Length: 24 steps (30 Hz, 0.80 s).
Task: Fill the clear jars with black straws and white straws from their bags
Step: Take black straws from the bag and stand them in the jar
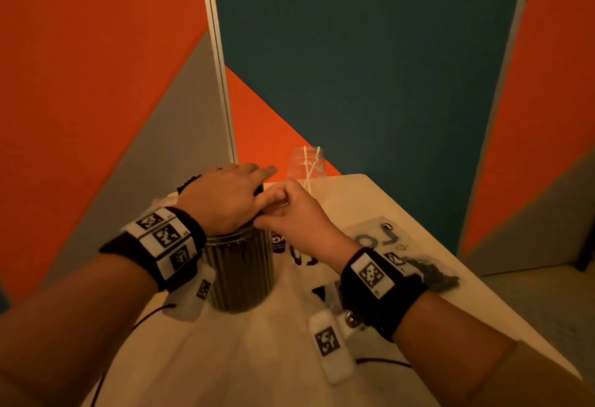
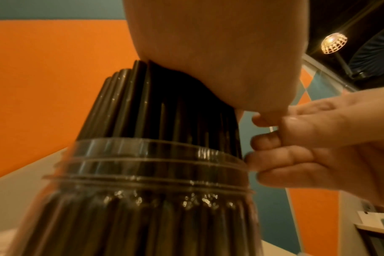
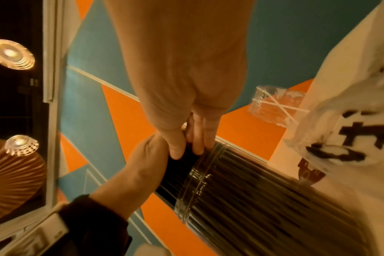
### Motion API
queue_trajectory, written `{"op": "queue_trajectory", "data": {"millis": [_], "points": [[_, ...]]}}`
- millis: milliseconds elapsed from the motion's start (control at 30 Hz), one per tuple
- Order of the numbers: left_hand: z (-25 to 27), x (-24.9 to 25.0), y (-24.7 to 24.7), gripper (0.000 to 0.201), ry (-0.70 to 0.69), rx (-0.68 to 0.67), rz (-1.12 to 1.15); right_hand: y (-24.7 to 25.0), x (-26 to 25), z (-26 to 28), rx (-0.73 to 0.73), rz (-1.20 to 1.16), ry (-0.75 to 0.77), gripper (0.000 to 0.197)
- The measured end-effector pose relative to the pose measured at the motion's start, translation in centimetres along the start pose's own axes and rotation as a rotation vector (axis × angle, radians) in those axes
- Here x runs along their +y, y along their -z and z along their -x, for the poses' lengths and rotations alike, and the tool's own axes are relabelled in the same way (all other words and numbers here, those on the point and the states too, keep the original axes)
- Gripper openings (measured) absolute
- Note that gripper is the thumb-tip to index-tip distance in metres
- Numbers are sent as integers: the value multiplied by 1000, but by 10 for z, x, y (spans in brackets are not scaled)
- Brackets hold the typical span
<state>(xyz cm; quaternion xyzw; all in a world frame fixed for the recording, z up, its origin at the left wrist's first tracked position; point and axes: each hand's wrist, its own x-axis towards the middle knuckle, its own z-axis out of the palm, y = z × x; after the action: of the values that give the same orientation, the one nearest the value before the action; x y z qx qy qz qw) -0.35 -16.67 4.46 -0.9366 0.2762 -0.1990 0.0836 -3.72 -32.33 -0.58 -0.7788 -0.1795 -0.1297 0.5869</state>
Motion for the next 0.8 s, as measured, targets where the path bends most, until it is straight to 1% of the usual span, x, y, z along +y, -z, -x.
{"op": "queue_trajectory", "data": {"millis": [33,67,133,200,233,267,300,333,367,433,467,500,533,600,700,800], "points": [[1,0,2,76,10,11,2,8,-1,3,-17,84,-18,40],[2,1,4,74,24,54,-17,17,0,7,-28,159,-40,41],[5,7,11,68,36,236,-78,40,4,15,-40,328,-69,42],[10,27,17,52,-4,472,-77,67,14,25,-67,537,-128,47],[11,42,17,42,-24,563,-48,79,20,32,-116,632,-191,55],[13,57,15,35,-26,605,-15,88,27,38,-193,716,-269,67],[14,73,9,31,3,574,33,94,35,45,-284,782,-352,79],[15,87,1,29,63,435,93,96,43,53,-363,812,-426,89],[15,98,-11,27,119,222,138,96,51,59,-418,825,-481,94],[13,110,-42,20,123,-215,209,93,66,69,-464,914,-536,100],[12,113,-56,16,115,-360,252,92,74,72,-472,981,-558,104],[10,114,-68,18,106,-446,288,91,81,75,-475,1027,-578,106],[7,116,-78,21,85,-489,315,90,87,77,-467,1053,-577,104],[-2,120,-94,25,52,-525,381,89,95,79,-427,1069,-546,98],[-17,125,-107,18,42,-510,497,86,99,78,-425,1049,-514,95],[-28,130,-120,24,41,-505,691,85,98,76,-446,1053,-502,93]]}}
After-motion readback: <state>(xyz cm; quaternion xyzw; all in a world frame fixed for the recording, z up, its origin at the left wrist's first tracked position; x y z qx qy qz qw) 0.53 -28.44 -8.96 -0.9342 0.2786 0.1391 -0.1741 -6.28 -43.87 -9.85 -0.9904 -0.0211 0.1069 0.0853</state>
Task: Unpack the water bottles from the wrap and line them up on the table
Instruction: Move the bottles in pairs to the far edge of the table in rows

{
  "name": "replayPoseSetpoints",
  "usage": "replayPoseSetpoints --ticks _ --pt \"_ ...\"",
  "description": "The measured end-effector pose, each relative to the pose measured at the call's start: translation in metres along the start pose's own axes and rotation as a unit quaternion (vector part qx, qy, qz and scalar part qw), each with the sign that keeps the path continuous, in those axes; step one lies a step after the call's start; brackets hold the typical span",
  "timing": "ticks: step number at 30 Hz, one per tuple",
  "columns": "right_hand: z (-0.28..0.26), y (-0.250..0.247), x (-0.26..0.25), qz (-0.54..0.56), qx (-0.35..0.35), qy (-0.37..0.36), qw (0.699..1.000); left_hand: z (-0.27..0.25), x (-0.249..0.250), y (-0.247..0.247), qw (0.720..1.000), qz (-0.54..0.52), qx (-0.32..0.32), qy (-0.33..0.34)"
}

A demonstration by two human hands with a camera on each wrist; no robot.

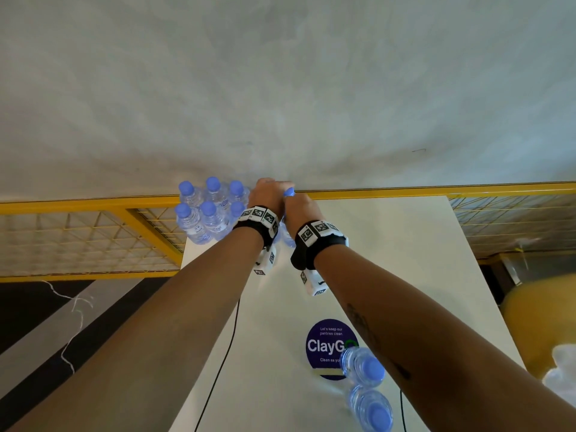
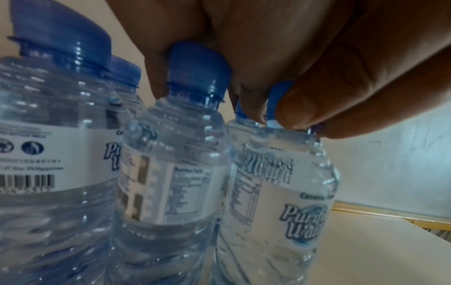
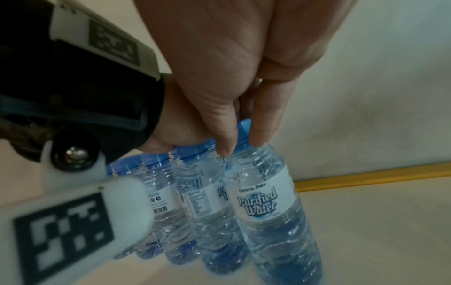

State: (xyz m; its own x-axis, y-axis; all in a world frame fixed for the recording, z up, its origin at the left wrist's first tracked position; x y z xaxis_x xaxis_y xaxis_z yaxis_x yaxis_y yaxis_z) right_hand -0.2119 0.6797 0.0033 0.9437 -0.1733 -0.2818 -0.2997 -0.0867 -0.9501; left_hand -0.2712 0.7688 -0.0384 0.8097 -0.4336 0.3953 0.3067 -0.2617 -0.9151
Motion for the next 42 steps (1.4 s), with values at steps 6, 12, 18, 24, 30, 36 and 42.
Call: replayPoseSetpoints --ticks 6,12,18,24,30,36,42 --pt "-0.004 -0.002 0.005 0.028 -0.036 0.032 0.998 -0.021 0.017 -0.02 0.996 0.058 -0.062 -0.025" --pt "-0.066 -0.026 0.04 0.173 -0.049 0.09 0.98 -0.094 0.036 -0.047 0.998 -0.004 0.057 0.007" --pt "-0.213 -0.045 0.076 0.153 -0.043 0.083 0.984 -0.224 0.108 -0.002 0.975 -0.182 -0.028 0.122" --pt "-0.346 -0.021 0.077 0.071 -0.185 0.082 0.977 -0.311 0.166 0.065 0.946 -0.154 -0.211 0.193" --pt "-0.388 0.025 0.068 0.047 -0.184 0.023 0.982 -0.325 0.171 0.081 0.968 -0.068 -0.181 0.16" --pt "-0.384 0.025 0.069 -0.018 -0.143 -0.019 0.989 -0.32 0.177 0.081 0.98 0.028 -0.141 0.137" --pt "-0.384 0.018 0.082 0.016 -0.129 -0.028 0.991 -0.26 0.167 0.031 0.996 0.03 -0.046 0.077"
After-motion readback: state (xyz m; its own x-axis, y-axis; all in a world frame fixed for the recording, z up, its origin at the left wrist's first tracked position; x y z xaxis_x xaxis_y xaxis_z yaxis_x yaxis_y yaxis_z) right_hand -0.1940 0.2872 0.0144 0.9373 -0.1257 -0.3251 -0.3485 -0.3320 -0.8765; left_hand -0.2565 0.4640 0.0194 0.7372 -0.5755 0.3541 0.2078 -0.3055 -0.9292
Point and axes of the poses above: each hand's wrist, its own z-axis towards the middle knuckle, its own y-axis out of the palm, x = y × z, the point moved 7 cm from there along z, towards the middle knuckle, and after that the axes turned 1 degree about -y, right-handed, at the moved point
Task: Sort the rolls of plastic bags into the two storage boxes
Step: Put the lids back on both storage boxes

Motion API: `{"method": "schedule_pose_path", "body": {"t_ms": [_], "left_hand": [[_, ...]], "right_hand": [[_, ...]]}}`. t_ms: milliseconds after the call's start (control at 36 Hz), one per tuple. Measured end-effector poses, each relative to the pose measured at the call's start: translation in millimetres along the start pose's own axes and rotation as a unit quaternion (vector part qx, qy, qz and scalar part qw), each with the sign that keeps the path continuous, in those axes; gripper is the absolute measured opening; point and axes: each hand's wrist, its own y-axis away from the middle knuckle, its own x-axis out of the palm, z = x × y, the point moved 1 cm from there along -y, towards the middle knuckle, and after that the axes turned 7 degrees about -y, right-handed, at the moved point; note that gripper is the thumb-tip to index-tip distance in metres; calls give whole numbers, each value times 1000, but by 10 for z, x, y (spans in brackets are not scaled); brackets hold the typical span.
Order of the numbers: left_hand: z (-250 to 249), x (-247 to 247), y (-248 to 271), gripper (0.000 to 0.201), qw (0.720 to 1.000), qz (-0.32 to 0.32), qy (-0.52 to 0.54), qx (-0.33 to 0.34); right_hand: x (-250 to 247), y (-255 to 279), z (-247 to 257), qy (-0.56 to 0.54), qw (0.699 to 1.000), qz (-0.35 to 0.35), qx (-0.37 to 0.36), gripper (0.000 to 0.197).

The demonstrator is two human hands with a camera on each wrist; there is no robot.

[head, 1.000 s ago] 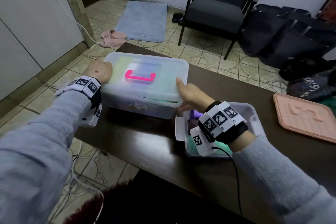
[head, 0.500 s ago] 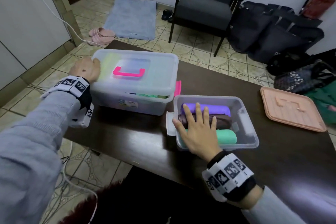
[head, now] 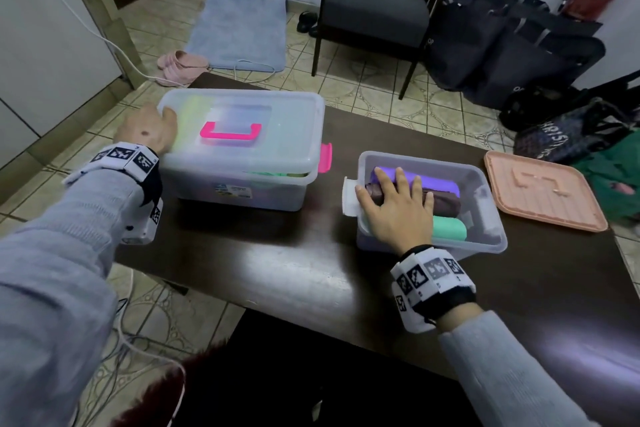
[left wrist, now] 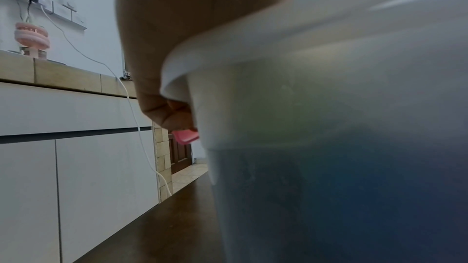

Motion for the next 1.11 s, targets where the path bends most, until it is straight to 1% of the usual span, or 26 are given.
{"method": "schedule_pose_path", "body": {"t_ms": [278,472,500,528,556,583,611,639,667,694,750,778,806,833,889,944,1000,1055,1111], "left_hand": [[21,-12,-4,50,1000,9,-1,10],[34,10,-41,50,1000,2,-1,8],[38,11,-47,50,1000,1,0,9],[44,16,-55,50,1000,1,1,10],[46,18,-65,50,1000,2,3,11],[52,22,-79,50,1000,4,4,12],[58,18,-90,50,1000,6,6,11],[60,21,-101,50,1000,8,8,11],[56,20,-107,49,1000,11,9,12],[46,16,-111,48,1000,14,11,14],[27,4,-101,45,1000,22,15,12],[18,-5,-89,44,999,27,16,11],[13,-8,-84,43,999,31,18,15],[7,-13,-84,41,999,35,23,20],[-10,-15,-78,36,998,43,39,35],[-51,-16,-54,33,996,47,49,55],[-106,-16,-34,30,995,40,56,73],[-168,-12,-25,32,994,37,54,91],[-219,8,-32,34,992,43,55,101]], "right_hand": [[-176,-357,-358,-3,998,-6,70,64],[-212,-414,-411,-1,996,-5,84,64],[-218,-406,-387,6,997,-20,78,63],[-223,-400,-346,9,997,-53,60,62],[-223,-409,-283,1,995,-100,29,59],[-231,-405,-188,-26,989,-144,-10,55],[-241,-395,-66,-77,982,-167,-47,48],[-243,-380,67,-144,973,-163,-75,42],[-243,-369,198,-217,965,-126,-81,42],[-239,-362,326,-296,950,-70,-66,47],[-237,-370,544,-446,894,37,8,58],[-229,-380,626,-493,864,87,46,59],[-214,-386,688,-519,842,130,69,60],[-197,-397,728,-525,831,165,76,60],[-185,-416,764,-512,833,196,69,62],[-180,-437,744,-507,836,193,75,61],[-184,-446,701,-502,842,179,80,46],[-188,-440,638,-481,856,171,76,29],[-186,-438,565,-471,864,162,74,24]]}}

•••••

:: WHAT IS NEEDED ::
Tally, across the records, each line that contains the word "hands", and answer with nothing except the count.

:: RESPONSE ::
2